Der DVGW, die Bundesvereinigung der Firmen im Gas- und Wasserfach e.V. (figawa) und der Zentralverband Sanitär Heizung Klima (ZVSHK) haben diese Situation erkannt. Sie erarbeiten künftig eine gemeinsame anwenderorientierte Lösung des Problems – ein Internet basiertes ­Wissensportal für die TRWI.

Dadurch werden die technischen Regeln und ihre Kommentierung jederzeit auf Smartphone oder Tablet verfügbar. Dieses Portal soll insbesondere dazu dienen, das gemeinsame Verständnis eines ­hohen Schutz- und Qualitätsniveaus in der TRWI zu fördern. Der Internetauftritt startet voraussichtlich im nächsten Jahr.

Das beste Wissen nützt jedoch nichts, wenn es nicht flächendeckend in der Praxis umgesetzt wird. Deshalb sollten besonders Fachplaner sich kontinuierlich weiterbilden. Dabei ist für sie wichtig, Zusammenhänge zu verstehen sowie Stellschrauben erkennen und für sich nutzen zu können.

Denn bei einem modernen Haus muss der gesamte Lebenszyklus einer Immobilie im Auge behalten werden - nicht nur die Kennwerte einzelner Teile. Dies verlangt ein optimales Zusammenspiel von Konstruktion, Anlagentechnik und Ausstattung. Sein volles Potenzial schöpft ein Gebäude aber erst aus, wenn alle Systeme miteinander kommunizieren und interagieren.

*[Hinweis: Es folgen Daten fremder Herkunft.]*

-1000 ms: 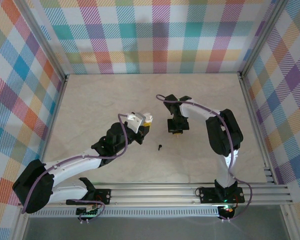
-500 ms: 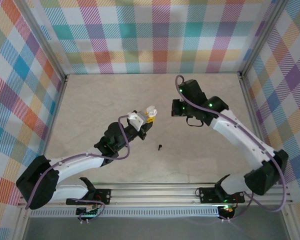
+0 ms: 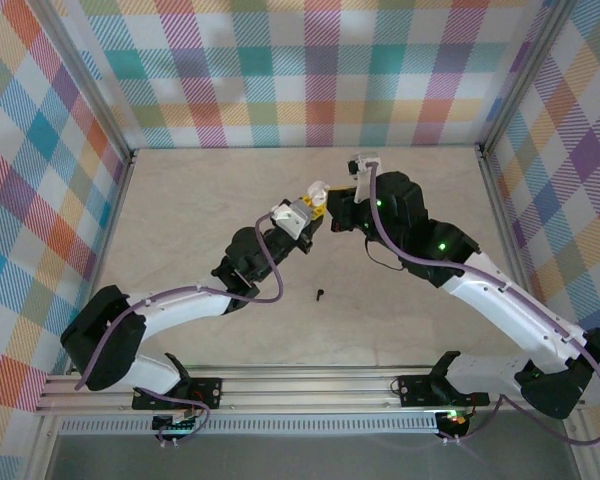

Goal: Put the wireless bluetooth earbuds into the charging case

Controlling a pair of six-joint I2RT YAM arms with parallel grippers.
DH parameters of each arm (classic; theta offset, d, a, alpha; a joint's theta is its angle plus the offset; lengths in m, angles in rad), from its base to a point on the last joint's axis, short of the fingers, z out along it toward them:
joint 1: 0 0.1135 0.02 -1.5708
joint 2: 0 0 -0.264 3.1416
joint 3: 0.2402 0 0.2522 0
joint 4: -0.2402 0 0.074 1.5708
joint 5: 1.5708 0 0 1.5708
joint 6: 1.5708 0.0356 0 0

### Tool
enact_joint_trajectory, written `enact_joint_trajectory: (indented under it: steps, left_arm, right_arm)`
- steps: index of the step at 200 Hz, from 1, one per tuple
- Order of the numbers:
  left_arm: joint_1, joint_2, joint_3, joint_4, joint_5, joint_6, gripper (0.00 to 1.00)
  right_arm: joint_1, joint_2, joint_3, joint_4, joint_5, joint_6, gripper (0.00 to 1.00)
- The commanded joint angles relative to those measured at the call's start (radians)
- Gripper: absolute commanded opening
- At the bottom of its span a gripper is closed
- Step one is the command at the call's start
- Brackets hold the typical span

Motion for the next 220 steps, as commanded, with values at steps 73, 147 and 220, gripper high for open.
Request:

Damit dies gelingt, geht der Trend bei der Technik zu einer herstellerübergreifenden Kompatibilität. Moderne Geräte und Systeme nutzen eine universelle Netzwerkarchitektur nach dem IP-Standard (Internet Protocol) zur Kommunikation. Ein solches Zusammenspiel verringert die Komplexität und den Wartungsaufwand der Gebäudetechnik. Auch hier ist jetzt Komfort gefragt: Er bezieht sich auf eine hohe Bedienfreundlichkeit bei gleichzeitig größtmöglichem Datenschutz.

Mit der Hilfe von qualifizierten Planern kann der geschulte Immobilieneigentümer/-nutzer die Vorteile eines Gebäudemanagements ausschöpfen: Wirtschaftlichkeit, Nachhaltigkeit, Komfort, Flexibilität und Sicherheit.

Fazit

Die Qualität des Trinkwassers kann für den Konsumenten nur dann garantiert werden, wenn die theoretischen Ansätze der Regelwerke für die Trinkwasser-Installation (Werkstoffe, Produkte, Installationstechniken) mit dem realen Ist-Zustand vor Ort (Trinkwasseranalyse) übereinstimmen.

Die entsprechenden Ansätze dazu sind bestenfalls auf europäischer Ebene zu manifestieren, damit auch in diesem Punkt gemeinsame Standards herrschen. Sollten hier keine weitgehend harmonisierten Vereinbarungen möglich sein, müssten die Nationalstaaten eigene regulatorische Ansätze zum Monitoring treffen.

Die technischen Selbstverwaltungen wie das Europäische Komitee für Normung (Comité Européen de Norma­lisation, CEN) und das Deutsche Institut für Normung e.V. (DIN) sind bereit, ihren Beitrag zu leisten und das dazugehörige verständliche technische Regelwerk zu erstellen.